Whitebread looked at Cheez Whiz Najeer, at the sad husk of the child soldier which looked like a paper mâché doll except for the ragged uniform, and finally at the former host of this horror show, the bottom half of the volocopter pilot, Draco, his booted feet splayed out in opposite directions.
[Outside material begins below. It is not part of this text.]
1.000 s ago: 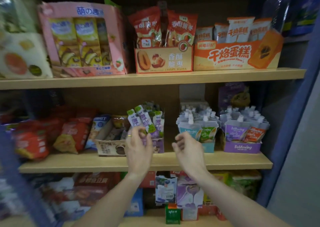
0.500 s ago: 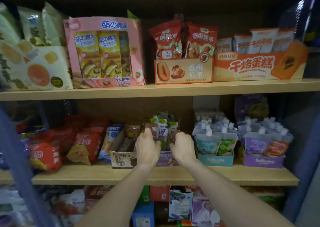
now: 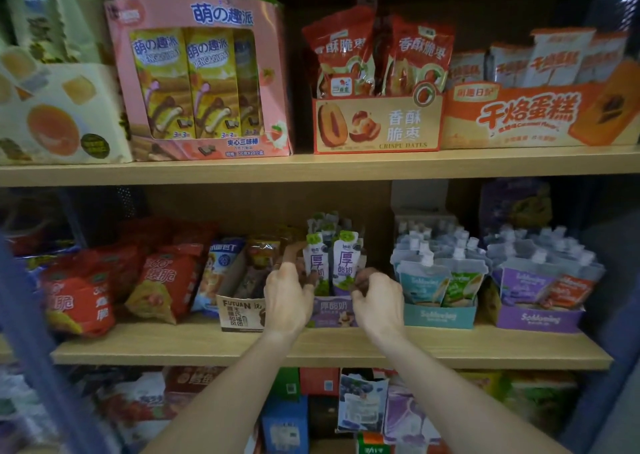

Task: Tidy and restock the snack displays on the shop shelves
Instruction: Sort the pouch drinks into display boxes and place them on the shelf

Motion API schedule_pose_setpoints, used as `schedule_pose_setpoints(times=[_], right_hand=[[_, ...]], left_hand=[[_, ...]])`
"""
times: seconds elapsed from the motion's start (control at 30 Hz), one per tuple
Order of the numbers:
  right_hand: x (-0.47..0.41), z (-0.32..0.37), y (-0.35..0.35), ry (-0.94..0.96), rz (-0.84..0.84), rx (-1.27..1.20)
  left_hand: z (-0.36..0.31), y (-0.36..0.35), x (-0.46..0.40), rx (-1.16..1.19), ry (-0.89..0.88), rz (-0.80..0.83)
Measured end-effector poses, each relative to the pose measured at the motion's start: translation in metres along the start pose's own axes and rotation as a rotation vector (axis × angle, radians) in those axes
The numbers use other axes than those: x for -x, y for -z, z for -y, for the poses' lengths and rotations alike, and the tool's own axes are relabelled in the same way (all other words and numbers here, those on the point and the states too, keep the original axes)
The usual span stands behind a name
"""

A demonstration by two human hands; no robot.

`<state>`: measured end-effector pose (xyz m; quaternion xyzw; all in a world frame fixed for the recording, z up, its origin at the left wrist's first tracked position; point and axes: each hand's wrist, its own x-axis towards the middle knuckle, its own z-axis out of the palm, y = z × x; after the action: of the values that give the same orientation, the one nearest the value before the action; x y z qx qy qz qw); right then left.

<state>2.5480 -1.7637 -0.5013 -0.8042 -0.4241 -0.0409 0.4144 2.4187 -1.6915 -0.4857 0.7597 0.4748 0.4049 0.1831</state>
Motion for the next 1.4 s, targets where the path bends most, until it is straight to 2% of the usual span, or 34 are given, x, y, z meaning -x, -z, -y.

“Sarge, you got started without us.”
If it hadn’t been for Najeer’s boy, Bryan knew his brain would have been poached inside his skull by the microwave-spewing lizard drone. Plenty, if not most, of those kid soldiers would have malaria in them.
He heaved himself up.
“Okay, Dogs, listen up.” His head got real light real fast, so he decided to sit on the stone ledge. “Our defense of DoD installation TALOS is complete. Your commendations are in the mail. But that was just a warm-up for us, hooah?”
“Hooah!”
Bryan had his team rally at the strong point and rearm. Nobu got him a secure line to Command to get some advice. Not a line to Germany but to North Carolina.
“Lieutenant McKnight?”
“Uncle Bryan,” replied a sleep-cranky voice, “do you know what time it is here?”
“Now that you’re on active duty, you’ll soon learn the fun don’t stop at sundown and don’t wait till sunrise,” he said sagely into his headset.
On his forearm screen, Sienna’s image focused her bleary eyes. She noticed his codename.
“Your ops handle is White Rhino?” She yawned. “I’m glad you’re amusing yourselves.”
Bryan felt something in his vest pocket. It was a piece of bone, maybe a tooth splinter. He decided to skip the more gnarly details of the TALOS op.
Boy, Sienna, am I ever glad you missed this fun.
“Right now, I got what you might call a conundrum. If I wait for AFRICOM’s intel and strategy guys to get back with ideas—”
“It’ll become a conundumb.”
“Y’know, Sienna, I think you and the Dogs are gonna get along just fine.”